The final states of expected wealth for the two scenarios are the same. Nonetheless, almost everyone chooses the safe bet in Scenario A and the gamble in Scenario B. This demonstrates the significance of a reference point, such as a $1000 or $2000 endowment. You can only make money from $1000, and the sure thing of $500 locks in that profit. You can only lose money starting with $2000, and the gamble offers a good chance of not losing any money. 


Reference points are an important component of Kahneman and Tversky's prospect theory. Prospect theory supplements older theories that hypothesize how people behave. Kahneman and Tversky used bets and games of chance, such as the ones mentioned above, to demonstrate how actual human behavior differs from what utility theory predicts.


Kahneman's bets were purely hypothetical in order to demonstrate academic theories; no actual money was exchanged. Political scientists have attempted to go even further by establishing markets with actual payouts. The goal is to learn about upcoming political events. These "prediction markets" are thought to represent the totality of available knowledge on a subject (see The Wisdom of Crowds). 

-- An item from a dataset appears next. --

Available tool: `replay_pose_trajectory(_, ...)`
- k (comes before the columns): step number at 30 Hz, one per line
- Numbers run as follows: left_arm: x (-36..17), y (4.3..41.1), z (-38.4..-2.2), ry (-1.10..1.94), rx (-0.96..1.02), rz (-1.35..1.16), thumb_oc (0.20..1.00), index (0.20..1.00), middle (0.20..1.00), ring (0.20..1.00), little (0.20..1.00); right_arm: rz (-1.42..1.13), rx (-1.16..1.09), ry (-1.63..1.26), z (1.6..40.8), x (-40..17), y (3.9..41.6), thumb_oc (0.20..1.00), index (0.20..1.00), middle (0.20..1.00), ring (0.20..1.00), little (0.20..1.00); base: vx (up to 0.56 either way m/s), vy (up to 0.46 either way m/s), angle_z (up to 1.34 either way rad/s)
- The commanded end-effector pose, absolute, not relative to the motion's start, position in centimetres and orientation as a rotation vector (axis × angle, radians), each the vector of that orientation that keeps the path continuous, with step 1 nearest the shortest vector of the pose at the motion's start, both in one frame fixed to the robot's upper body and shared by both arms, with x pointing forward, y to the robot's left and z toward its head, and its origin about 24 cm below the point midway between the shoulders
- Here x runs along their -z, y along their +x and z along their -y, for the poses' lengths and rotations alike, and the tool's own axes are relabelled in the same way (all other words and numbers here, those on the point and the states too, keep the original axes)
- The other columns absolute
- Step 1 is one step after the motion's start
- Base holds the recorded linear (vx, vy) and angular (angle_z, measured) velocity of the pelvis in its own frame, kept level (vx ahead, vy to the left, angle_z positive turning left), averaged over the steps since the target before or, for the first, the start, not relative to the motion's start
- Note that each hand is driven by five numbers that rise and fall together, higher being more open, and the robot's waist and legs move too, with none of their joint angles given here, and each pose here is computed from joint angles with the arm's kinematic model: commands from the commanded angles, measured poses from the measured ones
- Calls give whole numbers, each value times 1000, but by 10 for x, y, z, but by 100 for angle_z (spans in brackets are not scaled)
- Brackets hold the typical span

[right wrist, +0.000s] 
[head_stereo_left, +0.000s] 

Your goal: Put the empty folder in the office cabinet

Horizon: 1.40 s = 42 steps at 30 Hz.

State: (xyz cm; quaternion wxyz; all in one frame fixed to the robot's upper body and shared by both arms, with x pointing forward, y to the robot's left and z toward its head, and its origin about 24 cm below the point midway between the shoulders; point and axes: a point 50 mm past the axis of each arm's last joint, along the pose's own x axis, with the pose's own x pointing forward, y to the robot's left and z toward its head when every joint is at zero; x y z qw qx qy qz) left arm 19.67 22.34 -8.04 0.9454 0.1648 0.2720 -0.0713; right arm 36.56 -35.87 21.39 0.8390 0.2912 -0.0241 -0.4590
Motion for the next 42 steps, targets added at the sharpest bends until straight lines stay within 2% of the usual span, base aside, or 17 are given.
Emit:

Bets in a prediction market perform a similar function to bid and offer prices in an economic market. For a variety of reasons, such political forecasting efforts have had limited success. 


The US Defense Department's 2003 Policy Analysis Market, for example, vanished after it was suggested that future terrorist attacks might be an appropriate topic. There was widespread criticism that the US government should not be facilitating a market in which those with inside knowledge of impending attacks could profit.


Conclusion


Bettors see a lot of potential in it beyond the casino and racetrack. They are drawn to it as a tool for honing estimation and decision-making skills. 


However, as Kahneman and Tversky demonstrated, it runs up against a widespread aversion to strict probabilistic thinking, which is required for efficient betting.


Indeed, as I read Thinking, Fast and Slow, I wondered how often Kahneman actually got people to take their bets, even if only hypothetically. 


People are often free to express their opinions with qualifiers such as "probably," "rarely," "a lot," or something similar, but moving from there to odds, probabilities, and bets is usually a bridge too far.